Hiroyuki Sanada schafft es mit seiner Darstellung gekonnt, zwischen routinierter Erhabenheit und schmallippiger Herzlichkeit zu changieren. Magnetisierend wirkt der rüpelhaft-polternder Charme von Cosmo Jarvis, der mit robuster Körperlichkeit und wohldosiertem Humor sowohl als Vertrauter des Fürsten als auch als Marikos Liebhaber überzeugt. Die komplexe Geschichte bietet jederzeit ein hohes Maß an Zugänglichkeit, sodass selbst die verzweigten Stammbäume und Abhängigkeitsverhältnisse keine Hindernisse darstellen, zumal es die Autoren vermeiden, zu viele Nebenhandlungen zu eröffnen, wodurch ein umso intensiveres emotionales Verhältnis zu den Hauptfiguren entsteht. Die Serie behält durchweg eine düster-epische Tonalität bei und weiß immer wieder mit neuen Schauwerten zu begeistern.

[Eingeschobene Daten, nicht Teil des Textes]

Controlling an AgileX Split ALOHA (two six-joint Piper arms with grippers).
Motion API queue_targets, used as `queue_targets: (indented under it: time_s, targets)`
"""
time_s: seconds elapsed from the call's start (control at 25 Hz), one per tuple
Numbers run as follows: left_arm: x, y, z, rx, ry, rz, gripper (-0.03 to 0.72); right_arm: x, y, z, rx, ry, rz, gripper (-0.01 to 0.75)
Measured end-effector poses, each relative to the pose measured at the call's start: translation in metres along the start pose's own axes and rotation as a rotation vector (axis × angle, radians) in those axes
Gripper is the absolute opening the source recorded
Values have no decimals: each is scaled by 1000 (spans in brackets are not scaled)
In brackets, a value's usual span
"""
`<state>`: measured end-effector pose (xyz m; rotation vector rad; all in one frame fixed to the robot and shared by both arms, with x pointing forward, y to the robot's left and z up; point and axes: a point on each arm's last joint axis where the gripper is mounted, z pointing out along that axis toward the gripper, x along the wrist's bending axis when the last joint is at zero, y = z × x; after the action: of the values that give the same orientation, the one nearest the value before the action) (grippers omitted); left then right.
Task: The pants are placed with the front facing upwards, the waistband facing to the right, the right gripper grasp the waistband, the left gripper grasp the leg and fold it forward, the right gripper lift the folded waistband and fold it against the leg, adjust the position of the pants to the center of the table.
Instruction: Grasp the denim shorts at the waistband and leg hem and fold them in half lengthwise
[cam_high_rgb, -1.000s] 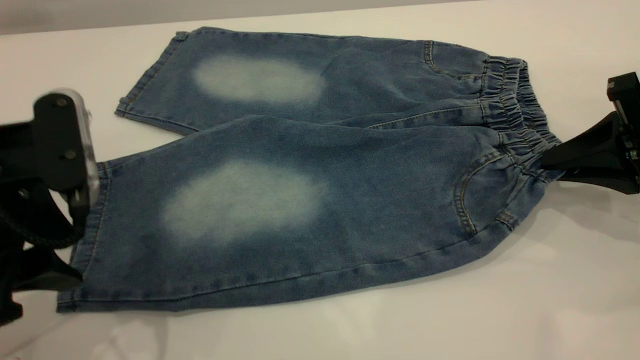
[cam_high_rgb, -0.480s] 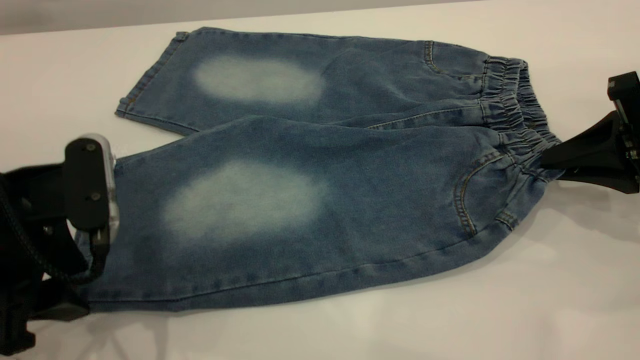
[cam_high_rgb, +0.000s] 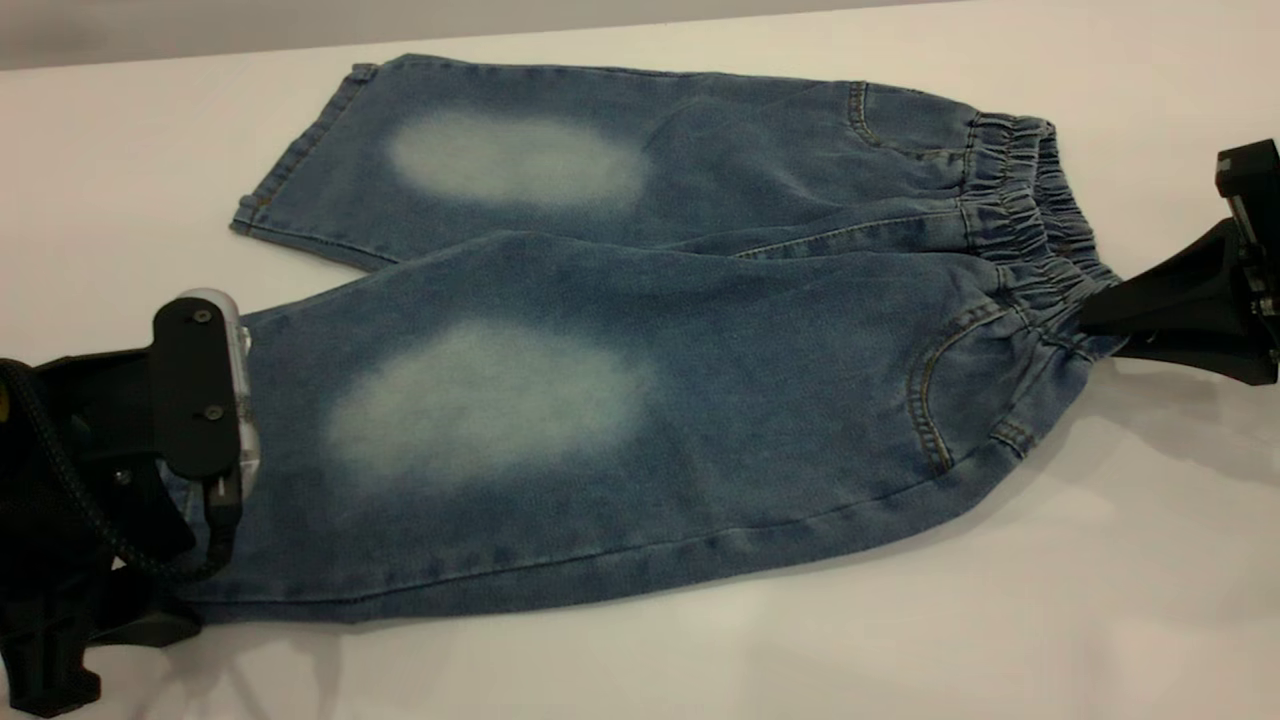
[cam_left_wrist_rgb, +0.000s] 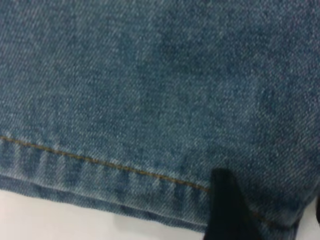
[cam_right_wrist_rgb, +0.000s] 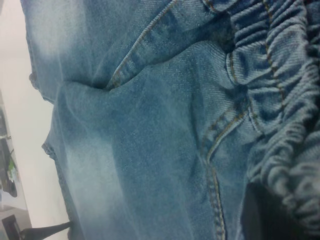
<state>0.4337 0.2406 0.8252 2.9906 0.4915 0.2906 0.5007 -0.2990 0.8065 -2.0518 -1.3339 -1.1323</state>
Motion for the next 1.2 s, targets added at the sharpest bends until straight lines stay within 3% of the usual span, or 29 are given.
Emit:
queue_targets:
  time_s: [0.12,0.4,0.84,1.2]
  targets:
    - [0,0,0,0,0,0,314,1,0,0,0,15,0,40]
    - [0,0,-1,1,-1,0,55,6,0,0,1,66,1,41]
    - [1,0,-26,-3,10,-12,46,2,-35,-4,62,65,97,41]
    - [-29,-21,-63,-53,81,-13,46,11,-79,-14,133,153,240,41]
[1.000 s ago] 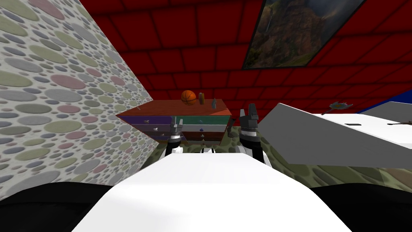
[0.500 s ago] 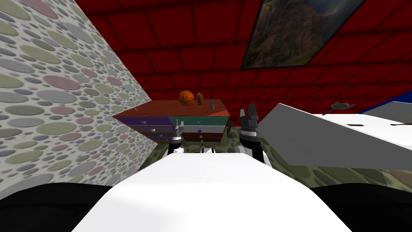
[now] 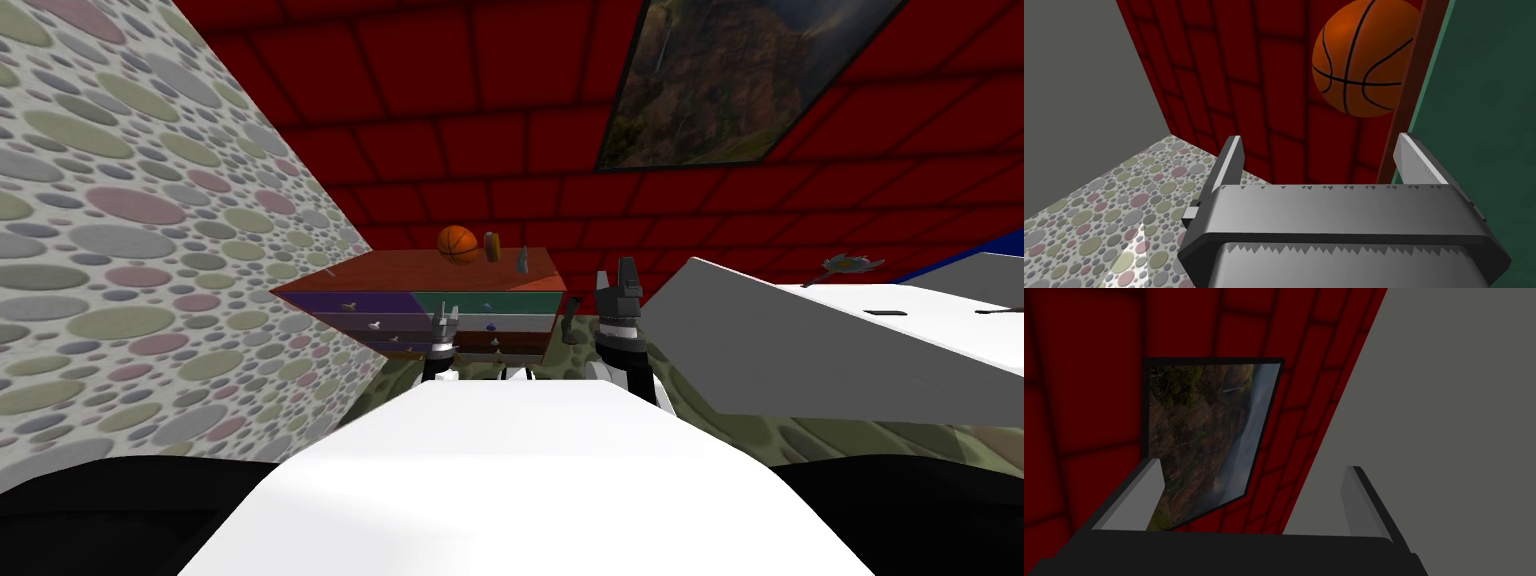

Ein großer erzählerischer Sog
Der dramaturgische Dreiklang aus intrigantem Machtkampf zwischen den Fürsten, der Korrumpierung durch die Kirche und dem unbändigen Überlebenswillen des englischen Seemanns Blackthorne entfesselt einen erzählerischen Sog, der an „Game of Thrones“ erinnert. Zumal auch „Shogun“ nicht davor zurückscheut, sein Shogi-Spiel der Mächtigen ebenfalls mit elektrisierenden Kämpfen, Gewalt und Sex spektakulär auszuschmücken, ohne darüber die inhaltlichen Fäden aus der Hand zu verlieren. So gehen die Macher mit dem notwendigen Respekt an die historische Bedeutung der Samurai heran, ohne diese um des plumpen Coolness-Faktors wegen zu glorifizieren. Thematisch passend klingt auch der Stellenwert des Seppuku an, des rituellen Selbstmords, oder die gesellschaftliche Abhängigkeit der Krieger von ihren Herren, an denen sich schon Akira Kurosawa oder Kenji Mizoguchi abgearbeitet haben. Dem Anspruch, in Geschichte einzutauchen und zugleich bestens zu unterhalten, wird die Serie so vollauf gerecht.